Gemeinsam gegen die Unterdrückung von Frauen
„Diese gnadenlose Gewalt gegen Frauen hat mich so niedergeschlagen, ich wollte irgendwie helfen“, erinnert sich Hollywoodstar Jennifer Lawrence. Also machte sich die US-Schauspielerin mit ihrer Produktionsfirma „Excellent Cadavar“ auf die Suche nach einer afghanischen Filmemacherin und entdeckte Sahra Mani. Die afghanische Regisseurin befand sich gerade auf einem Filmfestival in Europa, als die Taliban in Kabul einmarschierte. Seither lebt sie im Exil. Mit Hilfe eines Kamerateams vor Ort und ganz persönlichen Videoaufnahmen der drei Protagonistinnen gelang der Regisseurin eine ernüchternde Bestandsaufnahme grausamer Ungerechtigkeit gegen Frauen.
Frauenrechte müssen weltweit gestärkt werden, weil sie leider längst noch keine Selbstverständlichkeit sind. Und trotz aller Fortschritte immer wieder von patriarchischen Machtstrukturen bedroht werden. Auch in demokratischen Ländern!
Im Mittelpunkt stehen: Zahra Mohammadi, 33, eine frisch verheiratete Zahnärztin, deren Praxis sich schnell in einen Treffpunkt für andere Aktivist*innen verwandelt. Taranom Seyedi, 39, eine Frauenrechtsaktivistin, die ins Exil ins benachbarte Pakistan gezwungen wird. Und Sharifa Movahidzadeh, 31, eine Regierungsangestellte, die nun an ihr Haus gefesselt ist. Auch mit an Bord ist Malala Yousafzai als Produzentin. Die Nobelfriedenspreisträgerin und Aktivistin hat die brutale Unterdrückung der pakistanischen Taliban selbst hautnah erleben müssen. Sie wuchs in einer Region in Pakistan auf, in der die Terrororganisation Frauen und Mädchen das Leben zur Hölle machte und setzte sich schon im Alter von elf Jahren mit einem Blog für das Recht auf Bildung für Frauen ein. Das wurde ihr zum Verhängnis: Sie entging 2012 nur knapp einem Attentat und überlebte einen Kopfschuss.
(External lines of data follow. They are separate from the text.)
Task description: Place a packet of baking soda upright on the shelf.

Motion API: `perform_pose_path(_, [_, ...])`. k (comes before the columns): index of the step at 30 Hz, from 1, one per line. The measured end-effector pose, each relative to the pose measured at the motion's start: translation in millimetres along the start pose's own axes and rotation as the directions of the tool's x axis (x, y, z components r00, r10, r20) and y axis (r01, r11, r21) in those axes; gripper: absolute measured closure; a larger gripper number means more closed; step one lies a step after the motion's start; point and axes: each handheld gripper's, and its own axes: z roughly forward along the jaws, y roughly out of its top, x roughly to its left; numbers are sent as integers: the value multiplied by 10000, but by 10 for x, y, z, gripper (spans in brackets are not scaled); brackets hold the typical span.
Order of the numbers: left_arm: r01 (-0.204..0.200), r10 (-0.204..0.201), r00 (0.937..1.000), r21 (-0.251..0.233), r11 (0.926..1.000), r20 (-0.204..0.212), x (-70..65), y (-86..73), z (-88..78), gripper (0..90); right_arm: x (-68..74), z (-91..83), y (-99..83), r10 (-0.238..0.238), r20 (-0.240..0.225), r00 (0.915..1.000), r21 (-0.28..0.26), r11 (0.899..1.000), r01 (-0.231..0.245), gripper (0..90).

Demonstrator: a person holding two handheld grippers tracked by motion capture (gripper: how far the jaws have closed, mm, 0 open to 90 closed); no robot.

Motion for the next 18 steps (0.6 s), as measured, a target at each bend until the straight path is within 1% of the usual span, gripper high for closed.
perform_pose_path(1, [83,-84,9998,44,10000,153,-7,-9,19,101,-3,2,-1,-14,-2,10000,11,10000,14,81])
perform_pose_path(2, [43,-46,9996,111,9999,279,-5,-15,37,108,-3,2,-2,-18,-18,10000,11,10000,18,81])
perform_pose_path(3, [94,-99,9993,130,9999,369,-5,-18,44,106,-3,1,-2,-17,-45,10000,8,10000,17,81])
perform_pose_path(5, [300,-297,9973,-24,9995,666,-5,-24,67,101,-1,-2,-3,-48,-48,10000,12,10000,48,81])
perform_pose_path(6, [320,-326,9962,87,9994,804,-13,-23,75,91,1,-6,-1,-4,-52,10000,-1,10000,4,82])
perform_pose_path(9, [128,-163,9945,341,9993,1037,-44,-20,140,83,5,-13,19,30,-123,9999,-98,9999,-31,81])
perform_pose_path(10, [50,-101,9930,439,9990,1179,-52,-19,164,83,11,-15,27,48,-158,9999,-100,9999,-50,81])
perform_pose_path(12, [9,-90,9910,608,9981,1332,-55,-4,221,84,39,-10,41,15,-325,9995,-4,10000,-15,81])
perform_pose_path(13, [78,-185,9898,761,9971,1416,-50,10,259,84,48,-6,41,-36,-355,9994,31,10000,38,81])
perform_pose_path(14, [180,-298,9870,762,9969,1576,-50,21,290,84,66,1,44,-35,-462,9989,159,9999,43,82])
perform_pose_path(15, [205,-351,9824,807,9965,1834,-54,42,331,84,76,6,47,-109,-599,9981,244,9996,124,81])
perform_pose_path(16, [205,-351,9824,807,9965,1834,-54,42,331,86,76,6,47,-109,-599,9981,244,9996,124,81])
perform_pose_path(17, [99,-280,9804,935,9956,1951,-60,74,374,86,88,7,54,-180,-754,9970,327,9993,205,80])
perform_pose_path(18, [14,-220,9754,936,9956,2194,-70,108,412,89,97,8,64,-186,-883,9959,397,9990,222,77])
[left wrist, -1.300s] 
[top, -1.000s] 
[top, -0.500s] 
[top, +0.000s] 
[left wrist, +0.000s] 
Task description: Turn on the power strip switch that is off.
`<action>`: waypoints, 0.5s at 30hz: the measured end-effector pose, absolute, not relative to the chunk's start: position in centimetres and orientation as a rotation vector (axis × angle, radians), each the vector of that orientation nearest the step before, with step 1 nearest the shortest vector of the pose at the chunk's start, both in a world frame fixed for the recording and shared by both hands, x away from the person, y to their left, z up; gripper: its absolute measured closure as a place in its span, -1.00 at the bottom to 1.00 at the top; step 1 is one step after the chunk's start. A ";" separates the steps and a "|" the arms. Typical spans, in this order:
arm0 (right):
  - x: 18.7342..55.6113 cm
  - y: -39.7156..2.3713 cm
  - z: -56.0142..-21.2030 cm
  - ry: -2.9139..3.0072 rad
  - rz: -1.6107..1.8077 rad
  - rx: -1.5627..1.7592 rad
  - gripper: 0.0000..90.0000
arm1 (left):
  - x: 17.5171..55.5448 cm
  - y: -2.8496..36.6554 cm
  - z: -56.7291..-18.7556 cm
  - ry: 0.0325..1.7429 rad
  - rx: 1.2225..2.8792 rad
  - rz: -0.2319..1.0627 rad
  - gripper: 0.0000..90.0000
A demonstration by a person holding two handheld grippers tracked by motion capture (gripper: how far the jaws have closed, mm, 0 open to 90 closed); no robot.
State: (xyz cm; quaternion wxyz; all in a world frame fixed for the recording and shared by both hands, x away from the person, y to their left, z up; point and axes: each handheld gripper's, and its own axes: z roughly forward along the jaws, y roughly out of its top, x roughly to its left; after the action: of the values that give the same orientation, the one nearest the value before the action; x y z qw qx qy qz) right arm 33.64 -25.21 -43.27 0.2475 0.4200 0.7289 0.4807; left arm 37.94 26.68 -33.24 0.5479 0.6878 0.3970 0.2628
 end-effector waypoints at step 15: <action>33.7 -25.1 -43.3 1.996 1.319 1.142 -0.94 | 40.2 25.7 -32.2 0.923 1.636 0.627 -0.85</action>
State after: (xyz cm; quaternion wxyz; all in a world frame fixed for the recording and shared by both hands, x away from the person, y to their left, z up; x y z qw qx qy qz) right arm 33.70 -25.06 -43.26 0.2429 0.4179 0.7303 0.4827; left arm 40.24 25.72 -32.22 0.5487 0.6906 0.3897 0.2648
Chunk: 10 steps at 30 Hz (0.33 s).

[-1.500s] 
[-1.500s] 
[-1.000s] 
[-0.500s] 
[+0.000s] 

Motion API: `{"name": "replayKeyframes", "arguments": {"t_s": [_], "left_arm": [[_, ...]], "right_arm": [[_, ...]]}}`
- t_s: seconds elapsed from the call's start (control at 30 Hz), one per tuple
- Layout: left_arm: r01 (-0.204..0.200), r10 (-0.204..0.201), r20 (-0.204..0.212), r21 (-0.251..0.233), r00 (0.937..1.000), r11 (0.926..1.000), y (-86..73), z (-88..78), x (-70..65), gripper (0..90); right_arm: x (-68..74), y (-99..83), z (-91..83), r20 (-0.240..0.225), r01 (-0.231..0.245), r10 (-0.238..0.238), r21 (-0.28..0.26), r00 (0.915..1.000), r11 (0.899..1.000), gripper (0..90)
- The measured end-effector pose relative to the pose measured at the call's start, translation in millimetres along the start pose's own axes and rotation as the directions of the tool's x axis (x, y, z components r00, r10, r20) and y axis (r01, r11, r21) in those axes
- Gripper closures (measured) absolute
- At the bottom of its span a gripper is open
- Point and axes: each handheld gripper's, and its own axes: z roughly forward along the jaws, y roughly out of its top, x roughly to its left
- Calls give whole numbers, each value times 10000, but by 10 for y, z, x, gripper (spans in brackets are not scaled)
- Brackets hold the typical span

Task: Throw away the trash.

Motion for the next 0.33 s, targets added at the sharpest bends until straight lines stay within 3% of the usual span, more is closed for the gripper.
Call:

Viele Szenen in „Bread and Roses“ sind schwer auszuhalten, aber der Zusammenhalt unter den Frauen ist auf bewegende Art und Weise auch ermutigend. Und ein wichtiger Appell an uns alle, sich bei jeder Gelegenheit für Frauenrechte und Gleichberechtigung stark zu machen. Frauenrechte müssen weltweit gestärkt werden, weil sie leider längst noch keine Selbstverständlichkeit sind. Und trotz aller Fortschritte immer wieder von patriarchischen Machtstrukturen bedroht werden. Auch in demokratischen Ländern! Man denke nur an die Vereinigten Staaten, in denen das Recht auf Abtreibung 2022 nach fast 50 Jahren wieder aufgehoben wurde. Wir dürfen nie vergessen: Ungerechtigkeit gegen Frauen hat verheerende Folgen. Für uns alle. Egal wo!